= DESCRIPTION OF THE TASK =
All lines in the records below with the word "stand" must be returned.

** Opening ENTRIES PROVIDED block **

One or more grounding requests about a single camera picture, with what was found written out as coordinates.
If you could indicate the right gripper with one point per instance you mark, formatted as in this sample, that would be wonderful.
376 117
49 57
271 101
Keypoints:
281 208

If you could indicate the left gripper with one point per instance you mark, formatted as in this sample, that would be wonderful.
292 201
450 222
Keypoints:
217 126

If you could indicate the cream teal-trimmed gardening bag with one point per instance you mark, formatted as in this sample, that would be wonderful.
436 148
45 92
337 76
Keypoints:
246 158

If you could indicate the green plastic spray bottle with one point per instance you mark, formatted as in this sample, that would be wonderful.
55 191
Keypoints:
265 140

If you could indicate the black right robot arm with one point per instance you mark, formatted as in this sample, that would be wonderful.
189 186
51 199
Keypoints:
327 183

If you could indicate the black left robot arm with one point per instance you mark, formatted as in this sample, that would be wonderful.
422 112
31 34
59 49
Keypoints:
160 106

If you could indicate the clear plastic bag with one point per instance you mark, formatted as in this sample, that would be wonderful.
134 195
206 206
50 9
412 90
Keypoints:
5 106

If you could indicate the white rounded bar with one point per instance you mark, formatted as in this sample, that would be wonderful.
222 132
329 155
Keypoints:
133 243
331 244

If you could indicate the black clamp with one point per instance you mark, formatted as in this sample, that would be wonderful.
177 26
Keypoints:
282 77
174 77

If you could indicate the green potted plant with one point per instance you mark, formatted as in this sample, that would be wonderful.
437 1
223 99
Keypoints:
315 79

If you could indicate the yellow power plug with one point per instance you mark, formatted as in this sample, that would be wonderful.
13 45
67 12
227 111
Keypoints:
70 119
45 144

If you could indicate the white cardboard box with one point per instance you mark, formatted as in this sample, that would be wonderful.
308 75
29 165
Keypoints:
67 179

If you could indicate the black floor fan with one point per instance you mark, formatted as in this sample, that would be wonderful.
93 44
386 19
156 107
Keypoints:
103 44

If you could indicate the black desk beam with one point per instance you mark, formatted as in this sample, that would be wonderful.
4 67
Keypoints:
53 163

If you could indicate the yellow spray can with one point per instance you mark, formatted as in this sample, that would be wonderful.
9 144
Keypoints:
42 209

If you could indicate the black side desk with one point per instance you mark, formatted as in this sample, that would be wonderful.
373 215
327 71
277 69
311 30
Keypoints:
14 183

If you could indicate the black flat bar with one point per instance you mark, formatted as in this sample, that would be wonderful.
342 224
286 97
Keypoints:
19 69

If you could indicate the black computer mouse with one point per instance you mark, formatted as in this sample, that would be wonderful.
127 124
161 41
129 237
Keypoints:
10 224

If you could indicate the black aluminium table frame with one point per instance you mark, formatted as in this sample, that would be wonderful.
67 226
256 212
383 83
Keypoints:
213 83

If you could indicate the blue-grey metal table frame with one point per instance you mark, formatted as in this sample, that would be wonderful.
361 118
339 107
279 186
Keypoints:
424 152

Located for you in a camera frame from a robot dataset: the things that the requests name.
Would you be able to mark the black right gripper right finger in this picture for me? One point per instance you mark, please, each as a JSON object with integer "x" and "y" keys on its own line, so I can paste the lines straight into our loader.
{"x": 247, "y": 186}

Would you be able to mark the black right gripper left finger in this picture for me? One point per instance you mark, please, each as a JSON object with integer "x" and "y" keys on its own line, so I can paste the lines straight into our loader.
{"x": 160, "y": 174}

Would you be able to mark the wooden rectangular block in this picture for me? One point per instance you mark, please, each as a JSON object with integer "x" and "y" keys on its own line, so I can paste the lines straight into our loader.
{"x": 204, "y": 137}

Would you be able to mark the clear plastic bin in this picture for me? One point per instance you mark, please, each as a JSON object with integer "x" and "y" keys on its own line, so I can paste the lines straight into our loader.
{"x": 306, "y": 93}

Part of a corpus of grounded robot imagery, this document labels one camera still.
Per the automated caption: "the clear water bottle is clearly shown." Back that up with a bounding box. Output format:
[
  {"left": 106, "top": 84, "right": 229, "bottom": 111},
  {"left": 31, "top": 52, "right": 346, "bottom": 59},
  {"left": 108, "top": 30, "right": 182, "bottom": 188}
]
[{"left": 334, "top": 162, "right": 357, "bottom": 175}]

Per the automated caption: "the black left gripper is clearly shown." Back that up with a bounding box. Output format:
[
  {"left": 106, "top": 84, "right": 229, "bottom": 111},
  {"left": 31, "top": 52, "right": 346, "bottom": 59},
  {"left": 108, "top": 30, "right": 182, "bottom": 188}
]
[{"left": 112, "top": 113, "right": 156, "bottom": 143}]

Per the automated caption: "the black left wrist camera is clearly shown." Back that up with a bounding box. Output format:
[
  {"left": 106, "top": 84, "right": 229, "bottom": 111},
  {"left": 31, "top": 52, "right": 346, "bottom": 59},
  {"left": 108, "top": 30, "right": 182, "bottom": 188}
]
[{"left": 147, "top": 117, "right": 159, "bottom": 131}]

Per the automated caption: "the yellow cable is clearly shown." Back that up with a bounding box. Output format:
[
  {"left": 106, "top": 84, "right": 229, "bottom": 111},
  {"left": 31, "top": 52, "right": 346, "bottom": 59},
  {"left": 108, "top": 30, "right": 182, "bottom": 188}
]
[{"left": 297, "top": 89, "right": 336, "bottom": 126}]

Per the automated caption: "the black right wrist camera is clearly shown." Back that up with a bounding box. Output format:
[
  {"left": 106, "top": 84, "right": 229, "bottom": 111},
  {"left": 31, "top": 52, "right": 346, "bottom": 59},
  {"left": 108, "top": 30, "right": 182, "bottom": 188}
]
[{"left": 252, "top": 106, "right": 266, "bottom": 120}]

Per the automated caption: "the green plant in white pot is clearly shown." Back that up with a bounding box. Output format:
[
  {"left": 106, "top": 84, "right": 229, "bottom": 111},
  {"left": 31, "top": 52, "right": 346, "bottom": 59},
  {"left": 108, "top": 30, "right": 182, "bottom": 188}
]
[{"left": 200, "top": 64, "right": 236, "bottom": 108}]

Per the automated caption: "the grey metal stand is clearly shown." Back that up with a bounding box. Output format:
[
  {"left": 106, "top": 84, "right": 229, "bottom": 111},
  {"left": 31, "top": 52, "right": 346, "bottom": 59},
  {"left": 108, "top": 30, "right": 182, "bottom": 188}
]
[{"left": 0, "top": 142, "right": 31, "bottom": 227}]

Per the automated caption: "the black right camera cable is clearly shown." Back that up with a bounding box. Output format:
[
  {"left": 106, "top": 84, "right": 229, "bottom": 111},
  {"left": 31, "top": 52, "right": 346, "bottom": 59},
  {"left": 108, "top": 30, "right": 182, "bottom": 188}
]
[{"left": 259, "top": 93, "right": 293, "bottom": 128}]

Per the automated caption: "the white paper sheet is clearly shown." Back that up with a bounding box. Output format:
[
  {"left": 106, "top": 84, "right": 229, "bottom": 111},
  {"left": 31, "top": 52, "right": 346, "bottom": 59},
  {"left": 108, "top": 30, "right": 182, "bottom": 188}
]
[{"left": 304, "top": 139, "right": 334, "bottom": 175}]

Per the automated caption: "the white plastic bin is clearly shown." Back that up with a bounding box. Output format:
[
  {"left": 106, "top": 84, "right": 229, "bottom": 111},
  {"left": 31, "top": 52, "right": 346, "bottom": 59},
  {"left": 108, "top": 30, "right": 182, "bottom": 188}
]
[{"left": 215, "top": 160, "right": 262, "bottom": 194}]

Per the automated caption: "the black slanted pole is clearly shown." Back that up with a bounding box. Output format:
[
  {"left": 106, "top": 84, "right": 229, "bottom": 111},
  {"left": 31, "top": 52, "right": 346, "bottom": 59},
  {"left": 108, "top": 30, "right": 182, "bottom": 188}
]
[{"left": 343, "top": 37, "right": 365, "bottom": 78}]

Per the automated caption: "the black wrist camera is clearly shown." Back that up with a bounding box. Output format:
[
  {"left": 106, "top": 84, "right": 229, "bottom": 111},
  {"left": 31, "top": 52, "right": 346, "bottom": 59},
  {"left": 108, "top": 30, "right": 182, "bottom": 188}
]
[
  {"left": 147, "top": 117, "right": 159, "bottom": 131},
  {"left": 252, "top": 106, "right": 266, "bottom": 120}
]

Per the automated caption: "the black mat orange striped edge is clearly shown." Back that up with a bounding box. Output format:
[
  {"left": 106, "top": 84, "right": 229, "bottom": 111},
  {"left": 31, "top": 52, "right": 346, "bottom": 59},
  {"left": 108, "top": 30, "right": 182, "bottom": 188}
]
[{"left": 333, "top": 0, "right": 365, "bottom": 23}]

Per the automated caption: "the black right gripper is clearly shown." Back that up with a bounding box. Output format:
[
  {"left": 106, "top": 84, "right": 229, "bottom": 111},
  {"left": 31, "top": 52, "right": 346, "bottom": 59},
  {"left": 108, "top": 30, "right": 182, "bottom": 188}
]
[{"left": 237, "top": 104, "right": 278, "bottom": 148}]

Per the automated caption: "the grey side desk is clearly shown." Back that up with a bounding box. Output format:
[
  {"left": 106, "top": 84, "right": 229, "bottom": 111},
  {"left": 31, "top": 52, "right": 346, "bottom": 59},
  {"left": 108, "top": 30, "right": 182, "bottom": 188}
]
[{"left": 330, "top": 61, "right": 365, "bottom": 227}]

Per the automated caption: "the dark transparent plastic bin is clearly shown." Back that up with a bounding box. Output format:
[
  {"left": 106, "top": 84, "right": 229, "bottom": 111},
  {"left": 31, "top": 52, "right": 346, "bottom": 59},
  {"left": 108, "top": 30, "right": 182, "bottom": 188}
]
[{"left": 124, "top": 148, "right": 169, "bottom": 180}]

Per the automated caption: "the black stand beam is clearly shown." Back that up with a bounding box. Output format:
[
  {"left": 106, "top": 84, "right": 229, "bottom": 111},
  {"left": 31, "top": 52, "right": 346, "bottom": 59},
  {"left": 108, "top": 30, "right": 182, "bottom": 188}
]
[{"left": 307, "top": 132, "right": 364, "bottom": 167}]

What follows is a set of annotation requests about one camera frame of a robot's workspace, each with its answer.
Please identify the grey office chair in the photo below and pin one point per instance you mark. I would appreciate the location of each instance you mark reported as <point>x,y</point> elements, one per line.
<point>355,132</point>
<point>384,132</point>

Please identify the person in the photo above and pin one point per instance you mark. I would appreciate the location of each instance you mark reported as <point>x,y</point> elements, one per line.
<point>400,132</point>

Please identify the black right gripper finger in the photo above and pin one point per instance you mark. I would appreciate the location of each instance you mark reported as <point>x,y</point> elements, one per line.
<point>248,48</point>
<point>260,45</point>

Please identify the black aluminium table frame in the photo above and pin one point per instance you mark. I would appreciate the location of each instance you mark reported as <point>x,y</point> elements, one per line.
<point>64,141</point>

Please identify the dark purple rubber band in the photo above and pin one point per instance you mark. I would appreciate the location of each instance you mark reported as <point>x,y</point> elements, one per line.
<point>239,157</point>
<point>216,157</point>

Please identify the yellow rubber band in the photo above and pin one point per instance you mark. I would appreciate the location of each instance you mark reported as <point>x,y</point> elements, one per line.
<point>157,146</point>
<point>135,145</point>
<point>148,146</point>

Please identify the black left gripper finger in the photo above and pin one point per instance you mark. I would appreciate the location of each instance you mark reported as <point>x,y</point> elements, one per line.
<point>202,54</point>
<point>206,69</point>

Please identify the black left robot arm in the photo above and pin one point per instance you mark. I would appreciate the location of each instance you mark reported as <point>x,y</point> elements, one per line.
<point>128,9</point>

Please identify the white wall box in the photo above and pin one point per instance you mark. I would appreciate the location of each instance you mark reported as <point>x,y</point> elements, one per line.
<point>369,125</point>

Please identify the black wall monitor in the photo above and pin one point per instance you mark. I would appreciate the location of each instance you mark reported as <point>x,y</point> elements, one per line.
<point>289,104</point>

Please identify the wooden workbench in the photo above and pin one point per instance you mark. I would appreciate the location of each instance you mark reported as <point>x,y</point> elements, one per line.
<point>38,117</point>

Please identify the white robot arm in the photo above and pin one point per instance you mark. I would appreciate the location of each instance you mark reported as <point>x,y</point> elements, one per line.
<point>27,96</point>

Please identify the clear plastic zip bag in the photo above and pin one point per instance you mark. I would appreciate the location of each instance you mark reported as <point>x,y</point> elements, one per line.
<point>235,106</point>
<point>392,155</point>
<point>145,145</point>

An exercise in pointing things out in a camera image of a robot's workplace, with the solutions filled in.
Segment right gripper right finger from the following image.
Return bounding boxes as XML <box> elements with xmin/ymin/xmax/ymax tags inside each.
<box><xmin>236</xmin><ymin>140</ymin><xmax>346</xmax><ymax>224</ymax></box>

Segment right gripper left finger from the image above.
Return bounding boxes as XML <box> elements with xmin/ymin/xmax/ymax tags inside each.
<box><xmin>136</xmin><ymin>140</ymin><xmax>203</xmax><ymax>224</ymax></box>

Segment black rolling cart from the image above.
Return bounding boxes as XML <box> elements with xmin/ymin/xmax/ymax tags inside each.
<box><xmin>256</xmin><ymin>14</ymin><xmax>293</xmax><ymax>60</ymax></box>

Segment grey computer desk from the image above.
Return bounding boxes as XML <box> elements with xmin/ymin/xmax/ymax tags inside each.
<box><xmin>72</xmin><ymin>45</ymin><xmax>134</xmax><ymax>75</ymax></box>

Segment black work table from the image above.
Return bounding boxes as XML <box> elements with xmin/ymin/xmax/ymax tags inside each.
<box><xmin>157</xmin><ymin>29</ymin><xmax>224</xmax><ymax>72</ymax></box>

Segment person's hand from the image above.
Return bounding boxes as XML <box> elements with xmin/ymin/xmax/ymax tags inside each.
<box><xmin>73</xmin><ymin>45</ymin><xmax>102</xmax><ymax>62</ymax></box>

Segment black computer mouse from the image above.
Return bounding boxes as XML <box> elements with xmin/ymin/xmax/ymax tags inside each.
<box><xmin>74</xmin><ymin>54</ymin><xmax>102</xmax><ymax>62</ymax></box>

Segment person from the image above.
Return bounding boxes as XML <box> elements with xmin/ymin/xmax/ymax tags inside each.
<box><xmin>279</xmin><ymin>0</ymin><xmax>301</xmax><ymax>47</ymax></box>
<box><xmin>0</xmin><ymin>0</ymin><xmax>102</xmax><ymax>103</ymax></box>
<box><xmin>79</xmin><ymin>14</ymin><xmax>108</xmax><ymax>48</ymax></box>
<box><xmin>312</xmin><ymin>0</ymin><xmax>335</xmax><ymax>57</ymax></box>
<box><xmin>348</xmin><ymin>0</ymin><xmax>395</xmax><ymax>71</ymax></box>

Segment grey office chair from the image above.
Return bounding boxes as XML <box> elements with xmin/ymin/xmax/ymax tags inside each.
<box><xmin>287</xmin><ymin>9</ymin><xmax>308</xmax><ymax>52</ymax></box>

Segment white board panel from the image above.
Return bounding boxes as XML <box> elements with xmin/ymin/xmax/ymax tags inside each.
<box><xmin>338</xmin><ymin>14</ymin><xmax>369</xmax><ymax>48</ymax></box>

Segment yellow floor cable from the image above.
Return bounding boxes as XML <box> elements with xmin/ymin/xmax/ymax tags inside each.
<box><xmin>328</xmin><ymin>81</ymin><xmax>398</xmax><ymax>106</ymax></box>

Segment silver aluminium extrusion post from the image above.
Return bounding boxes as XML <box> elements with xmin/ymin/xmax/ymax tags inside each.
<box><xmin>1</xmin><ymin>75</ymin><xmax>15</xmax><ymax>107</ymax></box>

** Closing ENTRIES PROVIDED block **

= SOLVED EXERCISE =
Per the automated caption: "the grey metal stand is clearly shown." Back that up with a bounding box. Output format:
Per the automated caption: "the black stand beam is clearly shown." Back that up with a bounding box. Output format:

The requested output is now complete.